▶ [WORK INSTRUCTION]: Within the listing, each line that has the string "keys" should be copied.
-- RECORD EXCERPTS follows --
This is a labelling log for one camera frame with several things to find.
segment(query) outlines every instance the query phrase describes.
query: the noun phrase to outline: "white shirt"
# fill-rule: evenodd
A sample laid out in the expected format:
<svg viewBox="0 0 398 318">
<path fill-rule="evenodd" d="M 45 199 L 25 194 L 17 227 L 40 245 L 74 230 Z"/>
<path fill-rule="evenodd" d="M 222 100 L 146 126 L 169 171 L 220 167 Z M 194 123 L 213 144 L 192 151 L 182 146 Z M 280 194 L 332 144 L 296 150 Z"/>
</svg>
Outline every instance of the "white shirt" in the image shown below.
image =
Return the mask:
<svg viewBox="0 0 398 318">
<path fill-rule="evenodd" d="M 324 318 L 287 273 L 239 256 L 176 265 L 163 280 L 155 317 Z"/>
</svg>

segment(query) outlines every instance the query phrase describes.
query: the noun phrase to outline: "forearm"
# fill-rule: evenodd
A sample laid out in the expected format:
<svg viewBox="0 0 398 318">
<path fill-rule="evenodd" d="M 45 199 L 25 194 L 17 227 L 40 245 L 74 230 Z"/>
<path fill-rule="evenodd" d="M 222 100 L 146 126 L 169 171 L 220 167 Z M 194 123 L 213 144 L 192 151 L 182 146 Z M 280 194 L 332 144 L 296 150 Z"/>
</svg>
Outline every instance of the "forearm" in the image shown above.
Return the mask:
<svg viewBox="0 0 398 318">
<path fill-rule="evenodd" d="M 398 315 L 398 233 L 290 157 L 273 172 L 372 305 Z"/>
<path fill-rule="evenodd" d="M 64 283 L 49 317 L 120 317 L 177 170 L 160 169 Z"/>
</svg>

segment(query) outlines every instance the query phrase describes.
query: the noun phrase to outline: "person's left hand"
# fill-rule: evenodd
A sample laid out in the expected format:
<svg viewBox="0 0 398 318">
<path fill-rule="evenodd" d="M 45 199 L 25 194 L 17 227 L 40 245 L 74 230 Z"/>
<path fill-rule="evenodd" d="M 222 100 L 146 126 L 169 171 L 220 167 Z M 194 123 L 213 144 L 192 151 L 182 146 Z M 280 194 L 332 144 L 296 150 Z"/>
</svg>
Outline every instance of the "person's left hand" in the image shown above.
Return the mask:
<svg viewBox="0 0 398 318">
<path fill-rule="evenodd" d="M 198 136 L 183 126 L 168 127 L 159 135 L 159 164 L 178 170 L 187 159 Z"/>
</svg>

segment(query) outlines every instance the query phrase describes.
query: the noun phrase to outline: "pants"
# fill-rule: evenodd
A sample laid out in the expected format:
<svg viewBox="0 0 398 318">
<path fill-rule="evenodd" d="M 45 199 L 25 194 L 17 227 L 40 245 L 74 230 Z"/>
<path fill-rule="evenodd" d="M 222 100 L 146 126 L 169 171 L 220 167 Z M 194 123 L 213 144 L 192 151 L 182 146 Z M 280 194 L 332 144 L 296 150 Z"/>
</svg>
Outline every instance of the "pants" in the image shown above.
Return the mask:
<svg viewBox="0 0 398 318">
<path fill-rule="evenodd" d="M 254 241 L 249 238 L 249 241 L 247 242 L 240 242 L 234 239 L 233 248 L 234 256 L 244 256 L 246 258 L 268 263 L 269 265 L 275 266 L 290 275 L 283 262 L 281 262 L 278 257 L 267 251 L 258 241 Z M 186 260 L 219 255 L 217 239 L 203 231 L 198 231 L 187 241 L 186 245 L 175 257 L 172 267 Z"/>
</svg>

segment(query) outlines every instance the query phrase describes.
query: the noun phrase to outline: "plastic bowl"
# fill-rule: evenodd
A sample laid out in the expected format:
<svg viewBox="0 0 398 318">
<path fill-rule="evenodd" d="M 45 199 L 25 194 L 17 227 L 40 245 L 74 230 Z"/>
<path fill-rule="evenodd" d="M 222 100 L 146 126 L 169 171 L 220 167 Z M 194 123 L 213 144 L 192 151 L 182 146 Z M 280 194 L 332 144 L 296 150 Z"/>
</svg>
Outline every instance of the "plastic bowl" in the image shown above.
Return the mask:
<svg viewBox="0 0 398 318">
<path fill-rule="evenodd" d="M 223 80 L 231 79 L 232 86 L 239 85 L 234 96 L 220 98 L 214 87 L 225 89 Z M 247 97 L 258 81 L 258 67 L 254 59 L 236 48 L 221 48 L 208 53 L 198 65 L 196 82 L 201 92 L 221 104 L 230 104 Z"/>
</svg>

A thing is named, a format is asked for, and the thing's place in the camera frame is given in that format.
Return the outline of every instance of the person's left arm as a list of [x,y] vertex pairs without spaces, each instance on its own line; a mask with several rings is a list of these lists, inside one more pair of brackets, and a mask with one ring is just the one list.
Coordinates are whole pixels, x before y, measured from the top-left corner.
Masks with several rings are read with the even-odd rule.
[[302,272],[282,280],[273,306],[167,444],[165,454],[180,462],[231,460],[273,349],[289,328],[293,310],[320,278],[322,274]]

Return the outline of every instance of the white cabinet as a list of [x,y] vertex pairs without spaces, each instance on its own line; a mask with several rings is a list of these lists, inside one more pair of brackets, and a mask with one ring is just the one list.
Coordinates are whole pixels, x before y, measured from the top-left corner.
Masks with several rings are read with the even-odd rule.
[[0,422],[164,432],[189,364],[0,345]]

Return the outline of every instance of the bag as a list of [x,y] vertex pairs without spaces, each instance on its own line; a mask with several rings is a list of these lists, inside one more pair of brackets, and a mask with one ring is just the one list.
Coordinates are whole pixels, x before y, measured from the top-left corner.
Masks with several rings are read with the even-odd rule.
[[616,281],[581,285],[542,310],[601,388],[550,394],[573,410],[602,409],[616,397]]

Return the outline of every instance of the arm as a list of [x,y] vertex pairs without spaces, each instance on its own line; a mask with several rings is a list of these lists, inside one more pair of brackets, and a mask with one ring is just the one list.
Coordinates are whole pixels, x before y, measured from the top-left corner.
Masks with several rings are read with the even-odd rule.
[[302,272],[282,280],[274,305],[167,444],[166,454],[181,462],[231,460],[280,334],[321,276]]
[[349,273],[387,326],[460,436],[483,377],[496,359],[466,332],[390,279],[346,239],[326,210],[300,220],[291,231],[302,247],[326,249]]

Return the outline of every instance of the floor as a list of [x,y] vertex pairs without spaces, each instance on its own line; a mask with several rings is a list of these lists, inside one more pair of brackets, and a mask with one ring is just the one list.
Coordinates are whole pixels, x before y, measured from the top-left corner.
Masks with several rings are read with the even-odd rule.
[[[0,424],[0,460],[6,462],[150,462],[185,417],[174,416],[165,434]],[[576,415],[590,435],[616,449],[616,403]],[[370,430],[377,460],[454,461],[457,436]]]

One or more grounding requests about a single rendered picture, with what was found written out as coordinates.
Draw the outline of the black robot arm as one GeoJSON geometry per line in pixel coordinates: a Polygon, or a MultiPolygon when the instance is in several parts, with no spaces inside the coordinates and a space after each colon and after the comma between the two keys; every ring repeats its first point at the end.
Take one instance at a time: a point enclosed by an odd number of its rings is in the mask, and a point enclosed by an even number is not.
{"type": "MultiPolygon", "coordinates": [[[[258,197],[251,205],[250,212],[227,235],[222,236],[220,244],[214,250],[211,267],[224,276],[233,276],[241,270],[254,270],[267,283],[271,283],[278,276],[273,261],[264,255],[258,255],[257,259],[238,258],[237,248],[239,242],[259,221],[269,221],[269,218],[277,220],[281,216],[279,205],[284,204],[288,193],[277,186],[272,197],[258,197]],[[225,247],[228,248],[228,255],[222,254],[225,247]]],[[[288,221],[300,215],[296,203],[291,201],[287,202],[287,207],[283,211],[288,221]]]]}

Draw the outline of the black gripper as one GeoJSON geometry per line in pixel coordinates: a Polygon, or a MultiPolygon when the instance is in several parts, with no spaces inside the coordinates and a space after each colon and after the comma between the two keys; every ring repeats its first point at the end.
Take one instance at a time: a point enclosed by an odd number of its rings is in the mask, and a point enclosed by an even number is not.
-- RECORD EXCERPTS concluded --
▶ [ANSWER SECTION]:
Draw the outline of the black robot arm as one GeoJSON geometry per line in pixel coordinates: a Polygon, or a MultiPolygon when the instance is in several parts, with no spaces inside the coordinates and a space after each colon and after the comma between the two keys; every ring repeats its first point at the end.
Draw the outline of the black gripper as one GeoJSON geometry per line in pixel coordinates: a Polygon, or a MultiPolygon when the instance is in several parts, with no spaces inside the coordinates and a space after each colon and after the comma between the two keys; every ring repeats its first point at the end.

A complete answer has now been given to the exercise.